What to work on -> Set down exactly the lines of the listing below, please, beginning with the first and ending with the line that holds "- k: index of".
──────── Data segment ────────
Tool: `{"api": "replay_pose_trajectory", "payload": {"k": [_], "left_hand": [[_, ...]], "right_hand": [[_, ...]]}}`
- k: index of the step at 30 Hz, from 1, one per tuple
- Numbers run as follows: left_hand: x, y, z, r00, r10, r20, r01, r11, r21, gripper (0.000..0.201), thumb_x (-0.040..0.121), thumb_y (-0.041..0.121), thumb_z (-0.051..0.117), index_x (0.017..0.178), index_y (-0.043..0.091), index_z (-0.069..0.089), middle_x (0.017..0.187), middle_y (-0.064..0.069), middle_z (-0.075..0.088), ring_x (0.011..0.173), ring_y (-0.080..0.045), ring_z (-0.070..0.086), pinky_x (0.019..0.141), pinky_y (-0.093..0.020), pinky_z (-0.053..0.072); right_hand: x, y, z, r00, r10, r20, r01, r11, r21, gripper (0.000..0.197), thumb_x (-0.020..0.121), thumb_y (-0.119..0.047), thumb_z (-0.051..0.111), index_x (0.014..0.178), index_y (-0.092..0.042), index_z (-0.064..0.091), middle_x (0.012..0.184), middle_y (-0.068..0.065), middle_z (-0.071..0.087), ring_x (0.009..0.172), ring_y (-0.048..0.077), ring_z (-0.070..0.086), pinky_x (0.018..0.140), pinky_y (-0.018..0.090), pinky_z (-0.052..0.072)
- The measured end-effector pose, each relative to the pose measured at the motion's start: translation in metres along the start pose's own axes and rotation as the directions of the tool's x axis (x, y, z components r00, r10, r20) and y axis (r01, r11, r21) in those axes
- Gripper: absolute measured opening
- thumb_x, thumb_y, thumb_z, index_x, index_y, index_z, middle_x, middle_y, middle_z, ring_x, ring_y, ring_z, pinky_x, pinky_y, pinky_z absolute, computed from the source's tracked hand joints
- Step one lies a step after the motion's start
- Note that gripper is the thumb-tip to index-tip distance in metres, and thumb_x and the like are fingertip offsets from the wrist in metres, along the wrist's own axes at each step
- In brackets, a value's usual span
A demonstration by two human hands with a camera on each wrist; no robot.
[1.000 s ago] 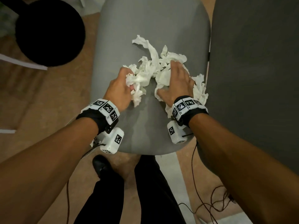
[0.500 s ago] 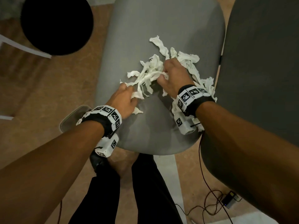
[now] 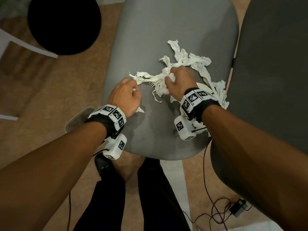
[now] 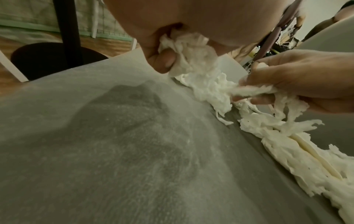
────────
Exercise result ->
Tool: `{"api": "replay_pose_trajectory", "payload": {"k": [_], "left_hand": [[_, ...]], "right_hand": [[_, ...]]}}`
- k: index of the step at 30 Hz, from 1, one per tuple

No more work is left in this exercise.